● Exercise directions
Make an exact copy of every entry.

● Exercise data
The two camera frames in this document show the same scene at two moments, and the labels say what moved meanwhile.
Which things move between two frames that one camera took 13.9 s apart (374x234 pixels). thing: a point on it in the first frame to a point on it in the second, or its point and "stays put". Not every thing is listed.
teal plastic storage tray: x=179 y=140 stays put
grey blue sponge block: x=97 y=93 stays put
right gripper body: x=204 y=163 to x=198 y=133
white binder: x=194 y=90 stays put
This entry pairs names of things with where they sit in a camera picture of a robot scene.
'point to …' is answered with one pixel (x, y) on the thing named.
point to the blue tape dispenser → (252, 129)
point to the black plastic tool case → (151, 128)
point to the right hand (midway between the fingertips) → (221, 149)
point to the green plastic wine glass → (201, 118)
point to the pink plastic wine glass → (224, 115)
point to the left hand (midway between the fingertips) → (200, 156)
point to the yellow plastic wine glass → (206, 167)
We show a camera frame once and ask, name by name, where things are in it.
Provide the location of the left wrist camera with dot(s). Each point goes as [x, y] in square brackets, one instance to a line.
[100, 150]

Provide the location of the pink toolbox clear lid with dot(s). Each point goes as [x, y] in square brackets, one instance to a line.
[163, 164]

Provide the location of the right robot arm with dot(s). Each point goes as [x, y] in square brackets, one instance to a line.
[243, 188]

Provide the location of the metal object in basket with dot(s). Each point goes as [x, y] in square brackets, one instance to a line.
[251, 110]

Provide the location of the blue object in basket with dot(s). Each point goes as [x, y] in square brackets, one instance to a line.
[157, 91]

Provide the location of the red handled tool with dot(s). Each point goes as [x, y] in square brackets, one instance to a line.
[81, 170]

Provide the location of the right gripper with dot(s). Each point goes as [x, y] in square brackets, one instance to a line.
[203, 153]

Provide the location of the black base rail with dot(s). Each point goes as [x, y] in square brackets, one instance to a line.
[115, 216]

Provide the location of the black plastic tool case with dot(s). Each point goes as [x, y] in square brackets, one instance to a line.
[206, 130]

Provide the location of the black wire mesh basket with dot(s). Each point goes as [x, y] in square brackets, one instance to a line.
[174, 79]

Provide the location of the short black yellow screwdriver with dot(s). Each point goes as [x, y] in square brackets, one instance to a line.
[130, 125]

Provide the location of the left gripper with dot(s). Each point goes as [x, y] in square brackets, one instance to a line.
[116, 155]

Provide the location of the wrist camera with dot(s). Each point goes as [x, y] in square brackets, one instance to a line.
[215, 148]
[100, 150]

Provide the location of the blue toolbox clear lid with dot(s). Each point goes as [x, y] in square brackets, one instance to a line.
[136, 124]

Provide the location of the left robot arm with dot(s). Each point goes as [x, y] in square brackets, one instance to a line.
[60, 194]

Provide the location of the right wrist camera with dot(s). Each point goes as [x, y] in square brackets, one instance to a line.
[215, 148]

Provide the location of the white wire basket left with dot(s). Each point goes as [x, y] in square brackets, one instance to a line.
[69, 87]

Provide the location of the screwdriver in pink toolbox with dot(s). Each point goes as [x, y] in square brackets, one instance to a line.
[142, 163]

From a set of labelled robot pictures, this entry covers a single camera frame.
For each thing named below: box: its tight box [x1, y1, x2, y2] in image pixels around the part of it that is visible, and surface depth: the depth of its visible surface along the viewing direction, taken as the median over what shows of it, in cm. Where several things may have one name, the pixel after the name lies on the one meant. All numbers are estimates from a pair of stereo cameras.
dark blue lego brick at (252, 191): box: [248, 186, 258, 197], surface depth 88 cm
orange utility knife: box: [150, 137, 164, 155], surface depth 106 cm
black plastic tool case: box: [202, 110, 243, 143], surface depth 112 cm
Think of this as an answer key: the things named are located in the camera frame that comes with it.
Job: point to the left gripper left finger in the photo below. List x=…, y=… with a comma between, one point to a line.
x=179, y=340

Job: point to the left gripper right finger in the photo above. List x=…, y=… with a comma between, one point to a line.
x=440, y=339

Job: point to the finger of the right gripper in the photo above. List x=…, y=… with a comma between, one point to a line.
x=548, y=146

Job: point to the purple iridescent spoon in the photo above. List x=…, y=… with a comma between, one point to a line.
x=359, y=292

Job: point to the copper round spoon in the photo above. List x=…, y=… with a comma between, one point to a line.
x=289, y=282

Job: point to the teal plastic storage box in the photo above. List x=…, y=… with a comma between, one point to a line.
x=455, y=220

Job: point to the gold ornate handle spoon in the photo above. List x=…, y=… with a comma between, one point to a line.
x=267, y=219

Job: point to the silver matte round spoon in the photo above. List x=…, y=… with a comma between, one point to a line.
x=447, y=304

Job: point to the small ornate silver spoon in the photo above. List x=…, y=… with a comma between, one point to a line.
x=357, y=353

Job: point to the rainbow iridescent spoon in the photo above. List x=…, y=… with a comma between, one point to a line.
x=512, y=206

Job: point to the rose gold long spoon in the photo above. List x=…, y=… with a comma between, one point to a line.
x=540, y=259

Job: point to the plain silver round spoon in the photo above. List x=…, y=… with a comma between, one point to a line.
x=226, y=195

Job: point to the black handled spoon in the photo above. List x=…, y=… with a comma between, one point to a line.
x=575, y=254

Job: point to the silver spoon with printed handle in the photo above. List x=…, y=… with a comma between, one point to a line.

● Solution to this problem
The two camera frames in this document show the same scene at two moments, and the labels say what moved meanwhile.
Which things move between two frames that one camera took 13.9 s apart (374x234 pixels). thing: a point on it in the first frame to a point on it in the second, or its point and "stays put". Not every thing is listed.
teal plastic storage tray: x=179 y=140 stays put
grey blue sponge block: x=97 y=93 stays put
right gripper body: x=204 y=163 to x=198 y=133
white binder: x=194 y=90 stays put
This entry pairs names of things with where they sit in a camera picture of a robot scene.
'point to …' is answered with one pixel (x, y) on the thing named.
point to the blue tape dispenser → (252, 129)
point to the black plastic tool case → (151, 128)
point to the right hand (midway between the fingertips) → (221, 149)
point to the green plastic wine glass → (201, 118)
point to the pink plastic wine glass → (224, 115)
point to the left hand (midway between the fingertips) → (200, 156)
point to the yellow plastic wine glass → (206, 167)
We show a camera frame once and ask, name by name, where things are in it.
Provide the location of the left wrist camera with dot(s). Each point goes as [x, y] in square brackets, one instance to a line.
[100, 150]

Provide the location of the pink toolbox clear lid with dot(s). Each point goes as [x, y] in square brackets, one instance to a line.
[163, 164]

Provide the location of the right robot arm with dot(s). Each point goes as [x, y] in square brackets, one instance to a line.
[243, 188]

Provide the location of the metal object in basket with dot(s). Each point goes as [x, y] in square brackets, one instance to a line.
[251, 110]

Provide the location of the blue object in basket with dot(s). Each point goes as [x, y] in square brackets, one instance to a line.
[157, 91]

Provide the location of the red handled tool with dot(s). Each point goes as [x, y] in square brackets, one instance to a line.
[81, 170]

Provide the location of the right gripper with dot(s). Each point goes as [x, y] in square brackets, one instance to a line.
[203, 153]

Provide the location of the black base rail with dot(s). Each point goes as [x, y] in square brackets, one instance to a line.
[115, 216]

Provide the location of the black plastic tool case with dot(s). Each point goes as [x, y] in square brackets, one instance to a line.
[206, 130]

Provide the location of the black wire mesh basket with dot(s). Each point goes as [x, y] in square brackets, one instance to a line.
[174, 79]

Provide the location of the short black yellow screwdriver with dot(s). Each point goes as [x, y] in square brackets, one instance to a line.
[130, 125]

Provide the location of the left gripper with dot(s). Each point goes as [x, y] in square brackets, one instance to a line.
[116, 155]

Provide the location of the wrist camera with dot(s). Each point goes as [x, y] in square brackets, one instance to a line.
[215, 148]
[100, 150]

Provide the location of the blue toolbox clear lid with dot(s). Each point goes as [x, y] in square brackets, one instance to a line.
[136, 124]

Provide the location of the left robot arm with dot(s). Each point goes as [x, y] in square brackets, one instance to a line.
[60, 194]

Provide the location of the right wrist camera with dot(s). Each point goes as [x, y] in square brackets, one instance to a line.
[215, 148]

Provide the location of the white wire basket left with dot(s). Each point goes as [x, y] in square brackets, one instance to a line.
[69, 87]

Provide the location of the screwdriver in pink toolbox with dot(s). Each point goes as [x, y] in square brackets, one instance to a line.
[142, 163]

From a set of labelled robot pictures, this entry covers a single camera frame.
For each thing named below: box: its tight box [x1, y1, x2, y2] in image pixels around the part of it that is visible, and surface depth: the depth of its visible surface along the viewing direction, taken as the median over what shows of it, in cm. Where several things may have one name, the pixel after the name lies on the one meant. All numbers are estimates from a pair of stereo cameras.
dark blue lego brick at (252, 191): box: [248, 186, 258, 197], surface depth 88 cm
orange utility knife: box: [150, 137, 164, 155], surface depth 106 cm
black plastic tool case: box: [202, 110, 243, 143], surface depth 112 cm
Think of this as an answer key: the things named are located in the camera frame that comes with it.
Job: point to the left gripper left finger in the photo below. List x=…, y=… with a comma between, one point to a line.
x=179, y=340

Job: point to the left gripper right finger in the photo above. List x=…, y=… with a comma between, one point to a line.
x=440, y=339

Job: point to the finger of the right gripper in the photo above. List x=…, y=… with a comma between, one point to a line.
x=548, y=146

Job: point to the purple iridescent spoon in the photo above. List x=…, y=… with a comma between, one point to a line.
x=359, y=292

Job: point to the copper round spoon in the photo above. List x=…, y=… with a comma between, one point to a line.
x=289, y=282

Job: point to the teal plastic storage box in the photo above. List x=…, y=… with a comma between, one point to a line.
x=455, y=220

Job: point to the gold ornate handle spoon in the photo above. List x=…, y=… with a comma between, one point to a line.
x=267, y=219

Job: point to the silver matte round spoon in the photo above. List x=…, y=… with a comma between, one point to a line.
x=447, y=304

Job: point to the small ornate silver spoon in the photo above. List x=…, y=… with a comma between, one point to a line.
x=357, y=353

Job: point to the rainbow iridescent spoon in the photo above. List x=…, y=… with a comma between, one point to a line.
x=512, y=206

Job: point to the rose gold long spoon in the photo above. List x=…, y=… with a comma between, one point to a line.
x=540, y=259

Job: point to the plain silver round spoon in the photo above. List x=…, y=… with a comma between, one point to a line.
x=226, y=195

Job: point to the black handled spoon in the photo above. List x=…, y=… with a comma between, one point to a line.
x=575, y=254

Job: point to the silver spoon with printed handle in the photo above. List x=…, y=… with a comma between, one point to a line.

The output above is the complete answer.